The full listing below should be repeated exactly.

▼▼▼

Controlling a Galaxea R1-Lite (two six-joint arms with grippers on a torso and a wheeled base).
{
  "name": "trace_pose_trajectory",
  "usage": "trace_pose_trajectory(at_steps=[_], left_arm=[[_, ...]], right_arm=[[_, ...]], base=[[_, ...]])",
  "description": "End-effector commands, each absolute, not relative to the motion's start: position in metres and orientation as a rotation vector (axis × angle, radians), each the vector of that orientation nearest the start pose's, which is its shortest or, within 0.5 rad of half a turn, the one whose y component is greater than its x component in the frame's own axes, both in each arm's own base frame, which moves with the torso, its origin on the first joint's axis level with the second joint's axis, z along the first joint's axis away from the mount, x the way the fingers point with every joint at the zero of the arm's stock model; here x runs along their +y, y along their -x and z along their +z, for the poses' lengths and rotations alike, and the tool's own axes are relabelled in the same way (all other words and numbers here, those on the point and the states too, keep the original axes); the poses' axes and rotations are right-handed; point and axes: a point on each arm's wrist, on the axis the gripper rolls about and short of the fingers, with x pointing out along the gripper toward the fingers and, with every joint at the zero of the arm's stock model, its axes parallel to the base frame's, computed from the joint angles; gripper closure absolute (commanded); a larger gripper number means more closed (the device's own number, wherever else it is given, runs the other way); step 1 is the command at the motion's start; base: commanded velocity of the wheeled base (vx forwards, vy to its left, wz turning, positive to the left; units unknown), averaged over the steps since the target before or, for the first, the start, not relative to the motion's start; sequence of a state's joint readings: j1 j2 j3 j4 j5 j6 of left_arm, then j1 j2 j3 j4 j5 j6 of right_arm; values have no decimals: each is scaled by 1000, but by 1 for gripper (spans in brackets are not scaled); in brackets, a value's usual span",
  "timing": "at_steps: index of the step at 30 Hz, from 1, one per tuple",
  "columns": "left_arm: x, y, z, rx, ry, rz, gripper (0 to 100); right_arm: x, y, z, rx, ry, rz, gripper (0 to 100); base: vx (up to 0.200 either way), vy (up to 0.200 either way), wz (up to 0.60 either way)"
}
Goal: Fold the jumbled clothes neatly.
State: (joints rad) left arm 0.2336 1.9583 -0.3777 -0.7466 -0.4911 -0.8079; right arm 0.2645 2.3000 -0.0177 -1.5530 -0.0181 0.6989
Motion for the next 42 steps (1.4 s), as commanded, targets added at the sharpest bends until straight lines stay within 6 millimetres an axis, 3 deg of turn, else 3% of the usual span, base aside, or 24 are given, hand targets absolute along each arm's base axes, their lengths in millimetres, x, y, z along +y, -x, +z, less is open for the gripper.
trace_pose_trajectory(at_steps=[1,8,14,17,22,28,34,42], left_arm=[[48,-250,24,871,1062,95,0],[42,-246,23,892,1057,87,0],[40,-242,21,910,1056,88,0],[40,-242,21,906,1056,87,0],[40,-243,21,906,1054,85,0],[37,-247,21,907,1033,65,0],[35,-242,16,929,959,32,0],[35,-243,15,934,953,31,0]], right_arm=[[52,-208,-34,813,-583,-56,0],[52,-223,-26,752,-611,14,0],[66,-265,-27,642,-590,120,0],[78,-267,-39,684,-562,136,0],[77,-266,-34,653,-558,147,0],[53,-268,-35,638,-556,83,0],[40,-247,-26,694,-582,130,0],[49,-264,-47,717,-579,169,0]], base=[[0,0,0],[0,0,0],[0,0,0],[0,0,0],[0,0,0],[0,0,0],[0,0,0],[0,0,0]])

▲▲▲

OUTPUT ::
Controlling a Galaxea R1-Lite (two six-joint arms with grippers on a torso and a wheeled base).
{
  "name": "trace_pose_trajectory",
  "usage": "trace_pose_trajectory(at_steps=[_], left_arm=[[_, ...]], right_arm=[[_, ...]], base=[[_, ...]])",
  "description": "End-effector commands, each absolute, not relative to the motion's start: position in metres and orientation as a rotation vector (axis × angle, radians), each the vector of that orientation nearest the start pose's, which is its shortest or, within 0.5 rad of half a turn, the one whose y component is greater than its x component in the frame's own axes, both in each arm's own base frame, which moves with the torso, its origin on the first joint's axis level with the second joint's axis, z along the first joint's axis away from the mount, x the way the fingers point with every joint at the zero of the arm's stock model; here x runs along their +y, y along their -x and z along their +z, for the poses' lengths and rotations alike, and the tool's own axes are relabelled in the same way (all other words and numbers here, those on the point and the states too, keep the original axes); the poses' axes and rotations are right-handed; point and axes: a point on each arm's wrist, on the axis the gripper rolls about and short of the fingers, with x pointing out along the gripper toward the fingers and, with every joint at the zero of the arm's stock model, its axes parallel to the base frame's, computed from the joint angles; gripper closure absolute (commanded); a larger gripper number means more closed (the device's own number, wherever else it is given, runs the other way); step 1 is the command at the motion's start; base: commanded velocity of the wheeled base (vx forwards, vy to its left, wz turning, positive to the left; units unknown), averaged over the steps since the target before or, for the first, the start, not relative to the motion's start; sequence of a state's joint readings: j1 j2 j3 j4 j5 j6 of left_arm, then j1 j2 j3 j4 j5 j6 of right_arm; values have no decimals: each is scaled by 1000, but by 1 for gripper (spans in brackets are not scaled); in brackets, a value's usual span",
  "timing": "at_steps: index of the step at 30 Hz, from 1, one per tuple",
  "columns": "left_arm: x, y, z, rx, ry, rz, gripper (0 to 100); right_arm: x, y, z, rx, ry, rz, gripper (0 to 100); base: vx (up to 0.200 either way), vy (up to 0.200 either way), wz (up to 0.60 either way)"
}
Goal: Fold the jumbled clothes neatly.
State: (joints rad) left arm 0.2336 1.9583 -0.3777 -0.7466 -0.4911 -0.8079; right arm 0.2645 2.3000 -0.0177 -1.5530 -0.0181 0.6989
Motion for the next 42 steps (1.4 s), as commanded, targets added at the sharpest bends until straight lines stay within 6 millimetres an axis, 3 deg of turn, else 3% of the usual span, base aside, or 24 are given, hand targets absolute along each arm's base axes, their lengths in millimetres, x, y, z along +y, -x, +z, less is open for the gripper.
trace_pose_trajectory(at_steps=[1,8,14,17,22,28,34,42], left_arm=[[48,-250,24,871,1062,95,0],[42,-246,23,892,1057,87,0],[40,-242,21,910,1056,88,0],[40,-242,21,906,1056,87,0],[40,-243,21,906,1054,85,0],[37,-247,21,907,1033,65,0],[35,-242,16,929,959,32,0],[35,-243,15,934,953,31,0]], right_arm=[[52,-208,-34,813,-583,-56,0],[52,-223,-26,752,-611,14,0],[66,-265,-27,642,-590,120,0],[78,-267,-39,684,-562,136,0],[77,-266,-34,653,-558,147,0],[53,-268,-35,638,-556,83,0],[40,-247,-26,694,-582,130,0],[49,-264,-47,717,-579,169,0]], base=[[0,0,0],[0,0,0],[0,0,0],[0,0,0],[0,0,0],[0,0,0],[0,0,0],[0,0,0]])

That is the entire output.